We made it back up to Warderick yesterday, and got caught up in squalls. Lightning, rain, high winds - it wasn't a fun few hours. It was supposed to be decent, but we got caught in a very unexpected northern storm about halfway through our sail. We made it safe and sound to Warderick, but wet, cold and a little nerve fried (at least I did, Dave seemed alright). 

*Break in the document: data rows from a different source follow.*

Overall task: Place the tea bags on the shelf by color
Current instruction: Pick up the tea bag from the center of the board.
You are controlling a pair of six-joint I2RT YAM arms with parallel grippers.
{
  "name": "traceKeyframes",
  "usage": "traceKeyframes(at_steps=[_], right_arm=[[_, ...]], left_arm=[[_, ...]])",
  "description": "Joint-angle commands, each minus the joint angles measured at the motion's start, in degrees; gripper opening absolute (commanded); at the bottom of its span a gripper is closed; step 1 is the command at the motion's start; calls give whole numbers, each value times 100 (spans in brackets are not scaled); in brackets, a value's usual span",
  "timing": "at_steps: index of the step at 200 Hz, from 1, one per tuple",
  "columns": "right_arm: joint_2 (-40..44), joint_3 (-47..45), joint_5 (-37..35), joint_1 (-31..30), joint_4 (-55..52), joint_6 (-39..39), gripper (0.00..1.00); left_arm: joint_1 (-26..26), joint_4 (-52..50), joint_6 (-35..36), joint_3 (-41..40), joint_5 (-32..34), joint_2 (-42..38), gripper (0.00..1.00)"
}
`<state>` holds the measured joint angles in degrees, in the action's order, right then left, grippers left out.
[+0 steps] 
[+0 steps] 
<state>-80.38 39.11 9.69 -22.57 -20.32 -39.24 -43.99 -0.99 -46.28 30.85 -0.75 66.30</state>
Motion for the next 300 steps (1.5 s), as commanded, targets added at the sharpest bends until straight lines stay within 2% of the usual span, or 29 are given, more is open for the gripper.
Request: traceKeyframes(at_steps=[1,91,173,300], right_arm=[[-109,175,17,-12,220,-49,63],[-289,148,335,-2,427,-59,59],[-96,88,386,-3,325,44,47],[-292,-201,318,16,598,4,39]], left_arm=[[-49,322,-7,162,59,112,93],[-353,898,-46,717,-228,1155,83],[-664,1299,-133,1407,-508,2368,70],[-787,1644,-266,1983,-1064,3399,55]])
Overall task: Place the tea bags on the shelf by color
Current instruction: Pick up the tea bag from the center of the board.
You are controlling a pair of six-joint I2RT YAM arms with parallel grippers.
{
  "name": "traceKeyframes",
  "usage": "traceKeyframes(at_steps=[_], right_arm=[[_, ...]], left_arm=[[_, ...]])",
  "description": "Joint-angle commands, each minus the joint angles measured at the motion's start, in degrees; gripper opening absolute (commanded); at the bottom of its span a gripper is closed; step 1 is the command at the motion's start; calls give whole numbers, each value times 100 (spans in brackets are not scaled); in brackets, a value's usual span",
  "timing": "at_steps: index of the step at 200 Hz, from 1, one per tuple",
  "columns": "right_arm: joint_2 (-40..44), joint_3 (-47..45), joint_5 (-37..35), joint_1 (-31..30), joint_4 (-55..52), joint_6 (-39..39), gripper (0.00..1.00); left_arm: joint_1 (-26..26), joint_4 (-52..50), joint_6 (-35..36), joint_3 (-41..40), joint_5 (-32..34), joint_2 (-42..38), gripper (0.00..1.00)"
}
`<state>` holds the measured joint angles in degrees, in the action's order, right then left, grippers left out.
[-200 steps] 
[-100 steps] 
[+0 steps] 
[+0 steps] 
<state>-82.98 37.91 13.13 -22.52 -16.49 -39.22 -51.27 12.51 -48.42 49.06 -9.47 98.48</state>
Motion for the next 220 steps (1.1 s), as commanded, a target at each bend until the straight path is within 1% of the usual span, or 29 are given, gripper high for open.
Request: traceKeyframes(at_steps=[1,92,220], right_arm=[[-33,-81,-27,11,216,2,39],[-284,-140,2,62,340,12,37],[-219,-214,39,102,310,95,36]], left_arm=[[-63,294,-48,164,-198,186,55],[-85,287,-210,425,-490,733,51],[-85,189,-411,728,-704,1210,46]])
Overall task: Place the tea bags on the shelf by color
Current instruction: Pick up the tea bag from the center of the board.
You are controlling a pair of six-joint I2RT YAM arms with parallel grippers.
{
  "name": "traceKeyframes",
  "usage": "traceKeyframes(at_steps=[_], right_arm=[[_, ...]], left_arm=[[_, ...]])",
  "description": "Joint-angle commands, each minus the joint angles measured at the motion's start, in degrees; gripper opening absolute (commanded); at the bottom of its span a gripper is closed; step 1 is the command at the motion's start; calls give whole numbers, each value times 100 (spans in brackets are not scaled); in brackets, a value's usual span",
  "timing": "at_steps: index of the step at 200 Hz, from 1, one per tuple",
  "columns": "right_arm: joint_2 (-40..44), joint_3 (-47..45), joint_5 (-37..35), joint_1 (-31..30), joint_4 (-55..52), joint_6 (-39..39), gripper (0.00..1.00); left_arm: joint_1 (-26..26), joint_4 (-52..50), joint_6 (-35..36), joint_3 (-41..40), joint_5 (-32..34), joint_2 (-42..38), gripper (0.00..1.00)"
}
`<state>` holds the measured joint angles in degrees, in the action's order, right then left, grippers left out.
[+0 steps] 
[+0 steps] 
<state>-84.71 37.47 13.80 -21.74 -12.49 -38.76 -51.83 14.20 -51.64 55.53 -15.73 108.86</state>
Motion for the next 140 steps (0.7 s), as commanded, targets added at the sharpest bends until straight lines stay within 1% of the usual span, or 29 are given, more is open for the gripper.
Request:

We're headed up to Shroud today, and hopefully we'll be making our long crossing to Nassua tomorrow. We're just trying to get out of the Bahamas in one piece, at this point. Wish us luck for good weather tomorrow, it'll be a long day and a large area to cross!

Staniel Cay email


We've, so far, made it as far south as Staniel Cay. We haven't had the best of weather lately, but we're trying to make the best of it. We've been ping-ponging around the Exumas Land and Sea Park, as well as the other islands south of the designated area. I'd love to post pictures on our blog, however we've found that internet here doesn't come cheap, and they limit your bandwidth. Between Dave and myself, we're barely able to send out emails, check weather, and make sure the world outside Wave Dancer hasn't crumbled, until we're kicked offline for using our alloted bandwidth. 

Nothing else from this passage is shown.